Это был маленький грязный чулан, куда истопники складывали дрова и уголь, где никогда не мели и никогда не проветривали. Теперь дров в нем не было, но зато было столько пыли, что при движении воздуха, произведенном быстро растворенной и захлопнутой дверью, Груня в первую же минуту стала чихать. Она стояла долго неподвижно в кромешной темноте, окружавшей ее, среди этой поднявшейся пыли, проникавшей ей и в нос, и в глаза. Потом она ощупью нашла дверную ручку, попробовала, стала трясти дверь изо всех сил, но дверь, конечно, не поддавалась.
Она упала на грязный пол и осталась неподвижной.

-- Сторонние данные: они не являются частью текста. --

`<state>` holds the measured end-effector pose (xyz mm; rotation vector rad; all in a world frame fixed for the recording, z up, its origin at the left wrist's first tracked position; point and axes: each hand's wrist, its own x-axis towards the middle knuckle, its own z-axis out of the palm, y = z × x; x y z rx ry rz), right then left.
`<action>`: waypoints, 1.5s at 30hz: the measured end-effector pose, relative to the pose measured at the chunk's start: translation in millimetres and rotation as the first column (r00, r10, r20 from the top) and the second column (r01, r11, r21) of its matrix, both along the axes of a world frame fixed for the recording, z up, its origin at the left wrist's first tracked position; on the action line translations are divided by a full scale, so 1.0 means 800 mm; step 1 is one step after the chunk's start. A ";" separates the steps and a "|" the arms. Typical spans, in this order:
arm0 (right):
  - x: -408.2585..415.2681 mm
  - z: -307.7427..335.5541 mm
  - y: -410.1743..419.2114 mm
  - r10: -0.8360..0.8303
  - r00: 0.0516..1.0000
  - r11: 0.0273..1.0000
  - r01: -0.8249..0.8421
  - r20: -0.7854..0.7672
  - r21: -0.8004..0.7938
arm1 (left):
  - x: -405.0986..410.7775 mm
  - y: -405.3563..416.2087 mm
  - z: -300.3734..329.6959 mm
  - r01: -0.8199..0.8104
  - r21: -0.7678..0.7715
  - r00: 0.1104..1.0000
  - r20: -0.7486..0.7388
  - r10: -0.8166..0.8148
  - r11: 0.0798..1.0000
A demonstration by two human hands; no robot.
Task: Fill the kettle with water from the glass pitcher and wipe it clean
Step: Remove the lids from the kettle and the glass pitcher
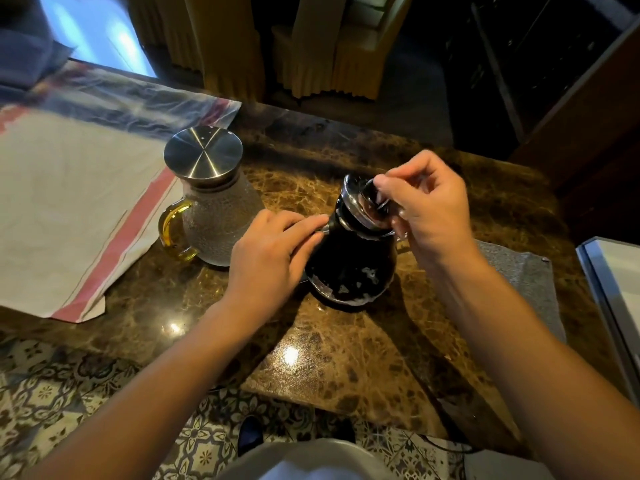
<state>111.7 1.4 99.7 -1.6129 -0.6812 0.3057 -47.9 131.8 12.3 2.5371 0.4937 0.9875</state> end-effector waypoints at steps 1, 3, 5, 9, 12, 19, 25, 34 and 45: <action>-0.001 0.003 0.003 0.008 0.999 1.000 -0.008 0.051 -0.006 | 0.000 0.002 0.002 0.010 -0.003 1.000 -0.006 -0.010 1.000; -0.003 0.007 0.006 0.022 0.983 0.999 -0.015 0.181 -0.041 | -0.002 0.005 0.003 0.034 0.000 0.999 -0.018 -0.034 0.999; 0.002 0.012 0.002 -0.006 0.987 1.000 0.004 0.160 0.012 | -0.004 0.008 0.003 0.039 -0.013 0.999 -0.017 -0.039 0.999; 0.013 0.019 -0.015 0.010 0.988 1.000 -0.012 0.151 0.015 | -0.002 0.007 0.000 0.034 -0.019 0.999 -0.001 -0.034 0.999; 0.011 0.019 -0.022 0.056 0.993 0.998 -0.057 0.107 0.013 | 0.001 0.002 0.001 0.027 -0.054 1.000 0.012 -0.027 0.998; 0.010 0.016 -0.059 0.019 0.985 0.999 -0.013 0.169 -0.035 | 0.002 0.003 0.004 0.049 -0.075 0.999 0.018 -0.048 0.996; 0.012 -0.007 -0.106 -0.069 0.978 0.992 0.088 0.199 -0.091 | 0.005 -0.004 -0.001 0.037 -0.034 0.998 0.049 -0.035 0.999; 0.004 -0.076 -0.153 -0.045 0.992 0.945 0.080 0.118 -0.316 | 0.009 -0.028 -0.004 0.049 -0.058 0.994 0.098 -0.043 0.997; -0.034 -0.148 -0.178 -0.036 0.974 0.845 0.150 0.225 -0.514 | 0.011 -0.033 0.000 0.071 -0.071 0.992 0.110 -0.062 0.995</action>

Маланья несколько раз проходила мимо этого чулана, останавливалась и даже прислушивалась, но ничего не могла расслышать.
— Дрыхнет! — решила злая старуха.
Но Груня не «дрыхла», она не заснула ни на минуту всю ночь, и ни одна слеза не выкатилась из глаз ее. Решимость, бывшая до сих пор только еще в ее озлобленном и измученном сердце, перешла теперь в сознание. За эту ночь Груня обдумала план действий.
Когда утром ее выпустили из чулана, она была похожа на мертвеца — ни кровинки не было в лице ее, глаза казались стеклянными. Она упорно молчала и ходила как будто во сне. Едва проглотила кусок хлеба, едва омочила губы в ковше с водою.
Ее усадили за работу. Она примостилась к открытому окну и стала прилежно шить, только время от времени выглядывая в окошко. Она все поджидала — не пройдет ли Володя, и вот он, действительно, показался. Он подбежал к окну, заглянул. В девичьей было много народу, он не хотел говорить с Груней при посторонних и только объяснил ей:
— Уезжаю до завтра!
И быстрым шепотом добавил:
— Скажу все дедушке… Он добрый…
А затем спрыгнул с низенького каменного фундамента под окошком и убежал.
Щеки Груни вспыхнули. Она уже слышала в девичьей, что Володя с Гришей и с французом должны ехать в Горбатовское, что они там будут ночевать и на заре удить рыбу в горбатовском озере. Это было решено еще несколько дней тому назад, но она не знала наверно, состоится ли поездка сегодня, и все утро только и думала об этом.